Return the full set of entries below exactly, leaving every image out.

··· SOURCE RECORDS

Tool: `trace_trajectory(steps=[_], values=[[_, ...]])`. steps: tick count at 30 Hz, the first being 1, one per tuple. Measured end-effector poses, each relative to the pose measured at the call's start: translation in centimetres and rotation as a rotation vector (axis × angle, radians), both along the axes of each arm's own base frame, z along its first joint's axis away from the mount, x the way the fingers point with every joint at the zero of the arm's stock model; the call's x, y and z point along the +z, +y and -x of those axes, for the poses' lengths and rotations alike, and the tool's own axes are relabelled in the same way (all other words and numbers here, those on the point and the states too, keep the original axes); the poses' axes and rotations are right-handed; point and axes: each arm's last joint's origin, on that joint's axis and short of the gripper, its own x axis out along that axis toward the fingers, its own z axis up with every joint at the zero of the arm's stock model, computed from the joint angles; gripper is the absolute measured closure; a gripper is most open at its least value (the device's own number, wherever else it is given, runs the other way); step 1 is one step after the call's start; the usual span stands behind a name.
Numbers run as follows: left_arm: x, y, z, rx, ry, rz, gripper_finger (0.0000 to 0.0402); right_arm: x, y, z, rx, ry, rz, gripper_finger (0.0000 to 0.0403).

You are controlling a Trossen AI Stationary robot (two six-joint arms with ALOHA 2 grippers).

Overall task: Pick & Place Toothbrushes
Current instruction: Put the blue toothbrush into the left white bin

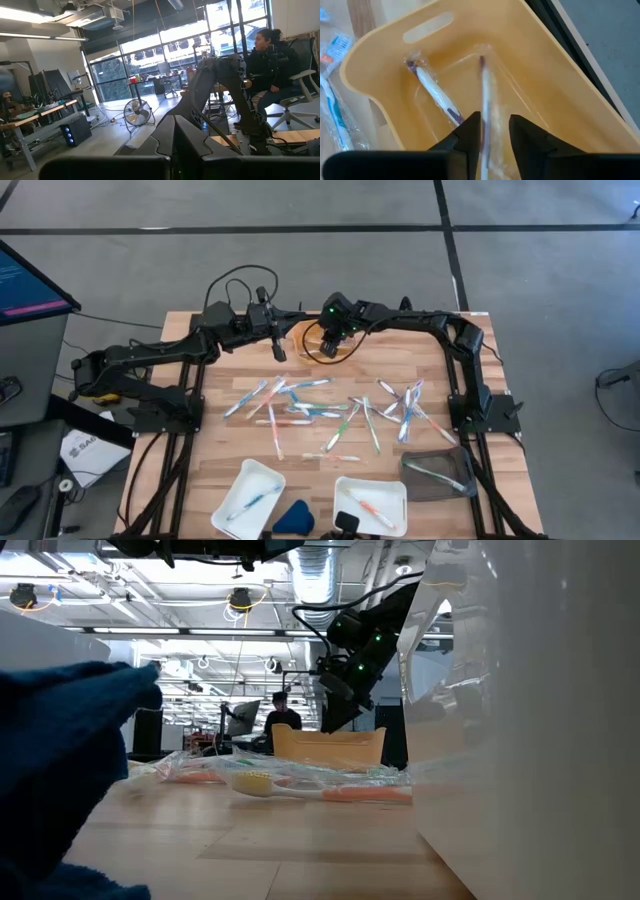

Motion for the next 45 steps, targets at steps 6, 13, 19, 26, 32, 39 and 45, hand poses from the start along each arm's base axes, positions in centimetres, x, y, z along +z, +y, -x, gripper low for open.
trace_trajectory(steps=[6, 13, 19, 26, 32, 39, 45], values=[[0.0, 0.0, 0.0, 0.000, 0.000, 0.000, 0.0396, 0.1, 0.0, -0.1, 0.002, -0.009, 0.006, 0.0291], [0.0, 0.0, 0.0, 0.000, 0.003, 0.001, 0.0396, 0.1, 0.0, -0.2, 0.006, -0.018, 0.014, 0.0281], [0.0, 0.0, 0.0, 0.000, 0.002, 0.001, 0.0396, 0.3, 0.0, -0.1, 0.010, -0.018, 0.017, 0.0282], [0.0, 0.0, 0.0, 0.000, -0.002, -0.001, 0.0396, 1.5, 0.9, -0.3, 0.052, -0.040, 0.043, 0.0283], [0.1, 0.0, 0.0, 0.000, -0.006, -0.002, 0.0396, 2.5, 2.2, -0.4, 0.098, -0.039, 0.050, 0.0283], [0.1, -0.2, 0.0, -0.008, -0.013, 0.007, 0.0396, 2.9, 4.0, -0.7, 0.159, -0.018, 0.053, 0.0283], [0.1, -1.4, -0.5, -0.058, -0.014, 0.014, 0.0396, 3.2, 5.5, -0.8, 0.193, 0.008, 0.039, 0.0283]])
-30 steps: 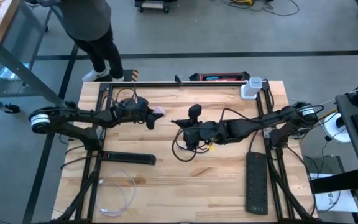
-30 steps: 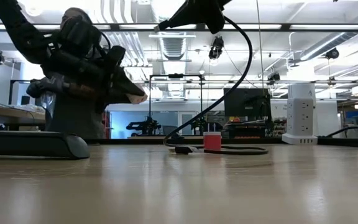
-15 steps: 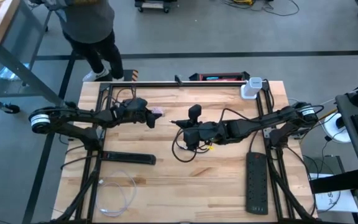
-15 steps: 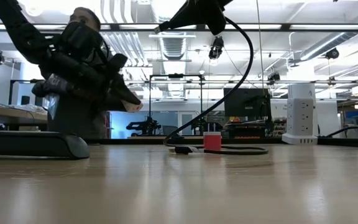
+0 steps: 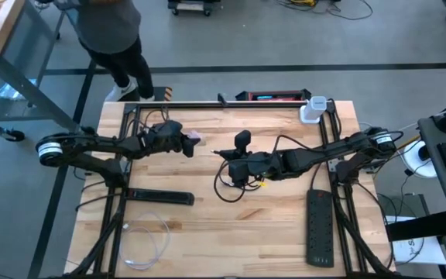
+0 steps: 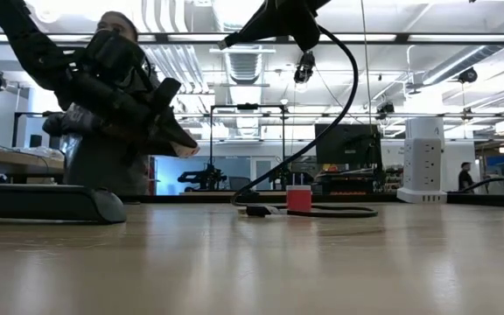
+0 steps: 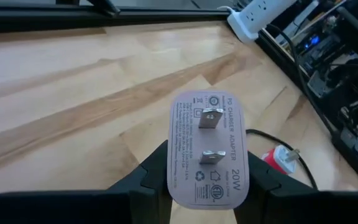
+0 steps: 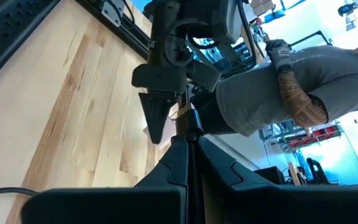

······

▶ [ANSWER TO THIS TASK]
Tool: `trace_trajectory(steps=[_], values=[[_, ...]])`. steps: tick count at 30 Hz, the first being 1, one per tuple. Measured end-effector poses, each relative to the pose measured at the call's start: translation in centimetres and rotation as a rotation vector (axis × angle, radians), both along the axes of each arm's own base frame, z along its first joint's axis away from the mount, x the way the fingers point with every joint at the zero of the arm's stock model; the call's x, y and z point along the +z, +y and -x of those axes, for the poses' lengths and rotations alike, and the tool's own axes are relabelled in the same way (all other words and numbers here, those on the point and the states too, keep the original axes); the poses' axes and rotations are right-handed; point and axes: each arm's last joint's origin, on that joint's axis and short of the gripper, its own x axis out along that axis toward the fingers, its own z axis up with every joint at the zero of the arm's stock model, computed from the joint angles; gripper is the absolute measured closure; a gripper is most open at its least value (the device's own number, wherever else it is given, runs the other way); step 1 is one step after the call's start; the usual span stands behind a name.
Numbers run as follows: left_arm: x, y, z, rx, ry, rz, gripper_finger (0.0000 to 0.0402); right_arm: x, y, z, rx, ry, rz, gripper_finger (0.0000 to 0.0403).

You are controlling a Trossen AI Stationary robot (two six-joint arms with ALOHA 2 grippers).

Overall task: Pick & Place Toothbrushes
Current instruction: Put the blue toothbrush into the left white bin


Motion for the next 45 steps, targets at steps 6, 13, 19, 26, 32, 39 and 45, hand poses from the start along each arm's base axes, positions in centimetres, x, y, z along +z, +y, -x, gripper low for open.
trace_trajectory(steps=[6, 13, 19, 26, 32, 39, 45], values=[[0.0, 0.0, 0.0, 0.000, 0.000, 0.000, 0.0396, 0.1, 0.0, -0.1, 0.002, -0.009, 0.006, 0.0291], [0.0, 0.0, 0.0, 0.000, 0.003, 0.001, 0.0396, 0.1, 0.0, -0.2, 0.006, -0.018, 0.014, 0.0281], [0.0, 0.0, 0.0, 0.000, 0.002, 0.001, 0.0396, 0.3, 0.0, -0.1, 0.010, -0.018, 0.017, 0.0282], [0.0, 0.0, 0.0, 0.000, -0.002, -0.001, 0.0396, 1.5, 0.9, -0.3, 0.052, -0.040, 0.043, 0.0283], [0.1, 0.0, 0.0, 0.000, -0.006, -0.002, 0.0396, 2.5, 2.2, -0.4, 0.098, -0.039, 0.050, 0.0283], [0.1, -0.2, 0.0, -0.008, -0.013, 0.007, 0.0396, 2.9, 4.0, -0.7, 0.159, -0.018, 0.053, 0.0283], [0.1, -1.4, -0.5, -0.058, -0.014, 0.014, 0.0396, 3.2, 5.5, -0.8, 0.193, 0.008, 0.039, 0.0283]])
-30 steps: 
-30 steps: 
-15 steps: 
-15 steps: 
+0 steps: 
+0 steps: 
+0 steps: 
+0 steps: 

This is the complete answer to the exercise.